## What you have to do:
Lines below starting with the line with "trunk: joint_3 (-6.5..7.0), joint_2" and going on through the line with "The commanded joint" must be output exactly; the rest of the records must be left out.

## Provided data:
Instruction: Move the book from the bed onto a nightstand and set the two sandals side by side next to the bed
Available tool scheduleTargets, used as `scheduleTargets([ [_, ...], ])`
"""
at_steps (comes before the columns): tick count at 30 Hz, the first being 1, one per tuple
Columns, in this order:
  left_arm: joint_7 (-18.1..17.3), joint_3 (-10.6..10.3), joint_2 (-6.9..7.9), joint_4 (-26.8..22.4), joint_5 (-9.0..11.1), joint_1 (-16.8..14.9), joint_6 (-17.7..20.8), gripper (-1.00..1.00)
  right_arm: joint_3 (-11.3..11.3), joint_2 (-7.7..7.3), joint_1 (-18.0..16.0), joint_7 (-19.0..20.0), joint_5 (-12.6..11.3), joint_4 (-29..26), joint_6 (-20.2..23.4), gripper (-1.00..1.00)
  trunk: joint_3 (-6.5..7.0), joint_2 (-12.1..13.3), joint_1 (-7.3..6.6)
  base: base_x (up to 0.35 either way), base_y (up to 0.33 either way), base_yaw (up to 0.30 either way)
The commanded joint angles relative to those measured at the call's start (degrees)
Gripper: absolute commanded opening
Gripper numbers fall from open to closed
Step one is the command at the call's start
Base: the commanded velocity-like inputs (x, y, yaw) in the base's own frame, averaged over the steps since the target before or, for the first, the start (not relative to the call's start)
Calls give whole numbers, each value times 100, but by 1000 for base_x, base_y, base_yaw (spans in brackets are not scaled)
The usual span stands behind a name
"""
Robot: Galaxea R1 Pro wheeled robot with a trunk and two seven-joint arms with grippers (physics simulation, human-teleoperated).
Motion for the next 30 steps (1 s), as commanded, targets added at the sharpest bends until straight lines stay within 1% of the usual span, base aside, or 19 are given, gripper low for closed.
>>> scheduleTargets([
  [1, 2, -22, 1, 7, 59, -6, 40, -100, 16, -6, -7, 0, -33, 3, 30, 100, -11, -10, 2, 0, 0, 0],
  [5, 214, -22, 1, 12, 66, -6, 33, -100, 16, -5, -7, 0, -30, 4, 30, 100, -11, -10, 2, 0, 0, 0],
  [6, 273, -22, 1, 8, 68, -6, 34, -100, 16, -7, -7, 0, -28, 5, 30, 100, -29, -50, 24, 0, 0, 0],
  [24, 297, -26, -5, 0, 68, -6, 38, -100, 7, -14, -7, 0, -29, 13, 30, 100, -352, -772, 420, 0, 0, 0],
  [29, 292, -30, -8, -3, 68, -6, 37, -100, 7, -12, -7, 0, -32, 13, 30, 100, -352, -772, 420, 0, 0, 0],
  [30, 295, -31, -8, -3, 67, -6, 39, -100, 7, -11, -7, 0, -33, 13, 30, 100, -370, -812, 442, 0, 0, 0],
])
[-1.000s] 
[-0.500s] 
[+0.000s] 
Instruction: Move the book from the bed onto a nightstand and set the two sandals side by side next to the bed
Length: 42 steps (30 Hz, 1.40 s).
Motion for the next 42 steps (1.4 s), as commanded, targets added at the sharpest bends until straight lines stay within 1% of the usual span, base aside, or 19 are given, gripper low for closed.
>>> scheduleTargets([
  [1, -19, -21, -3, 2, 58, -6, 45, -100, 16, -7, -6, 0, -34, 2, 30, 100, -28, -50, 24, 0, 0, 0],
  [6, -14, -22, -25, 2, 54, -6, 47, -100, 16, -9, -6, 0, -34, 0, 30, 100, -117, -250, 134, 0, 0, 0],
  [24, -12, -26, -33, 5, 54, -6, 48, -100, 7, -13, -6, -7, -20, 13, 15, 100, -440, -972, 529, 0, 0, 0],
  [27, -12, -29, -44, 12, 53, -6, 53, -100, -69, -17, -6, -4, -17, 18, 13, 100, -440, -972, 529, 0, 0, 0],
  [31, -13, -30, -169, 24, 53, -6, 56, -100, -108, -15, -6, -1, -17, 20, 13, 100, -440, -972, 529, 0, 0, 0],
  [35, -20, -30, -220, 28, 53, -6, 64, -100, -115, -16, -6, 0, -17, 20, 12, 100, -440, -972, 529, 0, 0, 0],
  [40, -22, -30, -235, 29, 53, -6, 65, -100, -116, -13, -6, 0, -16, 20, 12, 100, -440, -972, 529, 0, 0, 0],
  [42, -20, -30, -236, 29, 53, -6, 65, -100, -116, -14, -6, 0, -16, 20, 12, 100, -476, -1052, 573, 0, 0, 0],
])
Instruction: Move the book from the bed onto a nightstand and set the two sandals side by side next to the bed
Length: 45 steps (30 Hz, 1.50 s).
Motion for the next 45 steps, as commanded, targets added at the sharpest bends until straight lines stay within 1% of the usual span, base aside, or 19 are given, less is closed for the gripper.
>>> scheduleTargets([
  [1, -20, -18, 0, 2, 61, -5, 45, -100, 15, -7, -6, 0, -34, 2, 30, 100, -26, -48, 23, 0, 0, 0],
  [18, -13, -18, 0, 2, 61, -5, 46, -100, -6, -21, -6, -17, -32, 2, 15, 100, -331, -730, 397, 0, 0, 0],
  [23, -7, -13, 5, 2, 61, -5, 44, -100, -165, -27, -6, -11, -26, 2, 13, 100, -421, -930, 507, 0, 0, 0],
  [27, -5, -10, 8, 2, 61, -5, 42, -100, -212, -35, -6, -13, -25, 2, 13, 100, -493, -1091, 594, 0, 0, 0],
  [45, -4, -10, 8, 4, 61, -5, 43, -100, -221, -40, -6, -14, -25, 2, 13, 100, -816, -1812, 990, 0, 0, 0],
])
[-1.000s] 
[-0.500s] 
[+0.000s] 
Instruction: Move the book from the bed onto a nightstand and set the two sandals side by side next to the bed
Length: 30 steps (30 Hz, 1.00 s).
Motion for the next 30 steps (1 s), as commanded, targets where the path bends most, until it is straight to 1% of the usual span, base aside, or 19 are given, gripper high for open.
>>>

## Finished exercise:
  trunk: joint_3 (-6.5..7.0), joint_2 (-12.1..13.3), joint_1 (-7.3..6.6)
  base: base_x (up to 0.35 either way), base_y (up to 0.33 either way), base_yaw (up to 0.30 either way)
The commanded joint angles relative to those measured at the call's start (degrees)

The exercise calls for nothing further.